→ **EXERCISE**
There is a line below that contains "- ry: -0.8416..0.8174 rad". Please reproduce it and all following lines exactly, through the final one.
(DATASET CONTENT Opens)
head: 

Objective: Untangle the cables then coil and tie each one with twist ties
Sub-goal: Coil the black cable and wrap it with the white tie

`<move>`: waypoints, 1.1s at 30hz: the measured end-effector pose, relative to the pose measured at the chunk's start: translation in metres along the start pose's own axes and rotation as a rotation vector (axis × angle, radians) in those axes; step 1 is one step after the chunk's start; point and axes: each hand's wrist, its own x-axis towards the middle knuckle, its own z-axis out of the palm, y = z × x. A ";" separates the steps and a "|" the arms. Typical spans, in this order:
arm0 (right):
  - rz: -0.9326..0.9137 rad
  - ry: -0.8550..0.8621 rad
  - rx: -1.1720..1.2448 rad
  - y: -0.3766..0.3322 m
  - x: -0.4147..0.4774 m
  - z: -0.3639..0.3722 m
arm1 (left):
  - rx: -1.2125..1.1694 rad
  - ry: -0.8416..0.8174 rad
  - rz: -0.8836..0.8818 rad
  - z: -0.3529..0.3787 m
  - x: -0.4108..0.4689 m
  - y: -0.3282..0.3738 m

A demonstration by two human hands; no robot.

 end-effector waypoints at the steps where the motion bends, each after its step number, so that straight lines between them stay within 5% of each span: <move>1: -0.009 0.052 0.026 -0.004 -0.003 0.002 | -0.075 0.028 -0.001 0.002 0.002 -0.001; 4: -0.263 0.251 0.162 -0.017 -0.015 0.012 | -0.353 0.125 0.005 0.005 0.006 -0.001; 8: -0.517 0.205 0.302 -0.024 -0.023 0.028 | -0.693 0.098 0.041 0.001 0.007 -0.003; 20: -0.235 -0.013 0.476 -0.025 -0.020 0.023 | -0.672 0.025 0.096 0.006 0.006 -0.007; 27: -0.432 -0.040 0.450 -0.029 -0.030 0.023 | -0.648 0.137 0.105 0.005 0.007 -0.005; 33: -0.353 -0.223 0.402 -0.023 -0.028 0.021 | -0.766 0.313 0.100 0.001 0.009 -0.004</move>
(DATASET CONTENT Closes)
→ **TASK SOLUTION**
  - ry: -0.8416..0.8174 rad
  - rz: -0.8836..0.8818 rad
  - z: -0.3529..0.3787 m
  - x: -0.4108..0.4689 m
  - y: -0.3282..0.3738 m

A demonstration by two human hands; no robot.

 end-effector waypoints at the steps where the motion bends, each after its step number, so that straight lines between them stay within 5% of each span: <move>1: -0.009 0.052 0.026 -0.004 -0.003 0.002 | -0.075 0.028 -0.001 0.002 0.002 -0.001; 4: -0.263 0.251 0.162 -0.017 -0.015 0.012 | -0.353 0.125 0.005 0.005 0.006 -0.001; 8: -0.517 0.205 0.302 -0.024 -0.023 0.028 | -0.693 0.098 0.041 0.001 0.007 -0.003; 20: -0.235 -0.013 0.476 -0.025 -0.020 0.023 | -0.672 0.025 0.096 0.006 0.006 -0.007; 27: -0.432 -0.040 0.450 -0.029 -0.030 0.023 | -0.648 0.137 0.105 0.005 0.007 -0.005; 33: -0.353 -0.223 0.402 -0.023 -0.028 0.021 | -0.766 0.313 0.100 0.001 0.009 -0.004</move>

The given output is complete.